**BRIEF**
Search the listing for the word "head" and return each line that contains it.
------------------------------------
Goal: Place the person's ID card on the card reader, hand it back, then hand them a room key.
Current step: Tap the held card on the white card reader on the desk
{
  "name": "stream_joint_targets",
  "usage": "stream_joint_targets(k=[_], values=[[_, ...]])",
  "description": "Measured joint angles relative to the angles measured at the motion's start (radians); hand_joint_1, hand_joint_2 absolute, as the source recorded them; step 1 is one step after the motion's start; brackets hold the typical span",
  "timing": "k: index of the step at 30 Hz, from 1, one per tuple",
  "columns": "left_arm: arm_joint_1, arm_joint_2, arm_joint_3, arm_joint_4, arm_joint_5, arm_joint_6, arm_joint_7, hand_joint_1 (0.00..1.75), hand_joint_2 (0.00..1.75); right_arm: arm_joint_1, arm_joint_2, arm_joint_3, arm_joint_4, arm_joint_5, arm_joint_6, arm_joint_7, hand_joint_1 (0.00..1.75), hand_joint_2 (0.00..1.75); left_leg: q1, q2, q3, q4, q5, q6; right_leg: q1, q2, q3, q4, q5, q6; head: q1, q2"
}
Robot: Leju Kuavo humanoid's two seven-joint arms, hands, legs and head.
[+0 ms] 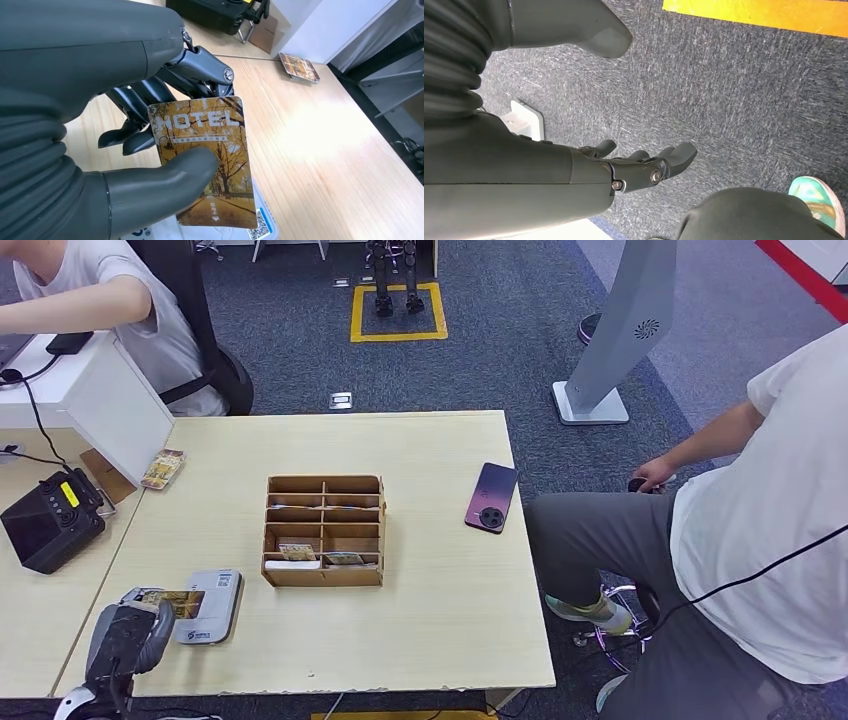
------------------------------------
**OUTPUT OF THE EXERCISE**
  "columns": "left_arm: arm_joint_1, arm_joint_2, arm_joint_3, arm_joint_4, arm_joint_5, arm_joint_6, arm_joint_7, hand_joint_1 (0.00..1.75), hand_joint_2 (0.00..1.75); right_arm: arm_joint_1, arm_joint_2, arm_joint_3, arm_joint_4, arm_joint_5, arm_joint_6, arm_joint_7, hand_joint_1 (0.00..1.75), hand_joint_2 (0.00..1.75); left_leg: q1, q2, q3, q4, q5, q6; right_leg: q1, q2, q3, q4, q5, q6; head: q1, q2"
Robot: Leju Kuavo humanoid's two seven-joint arms, hands, legs and head.

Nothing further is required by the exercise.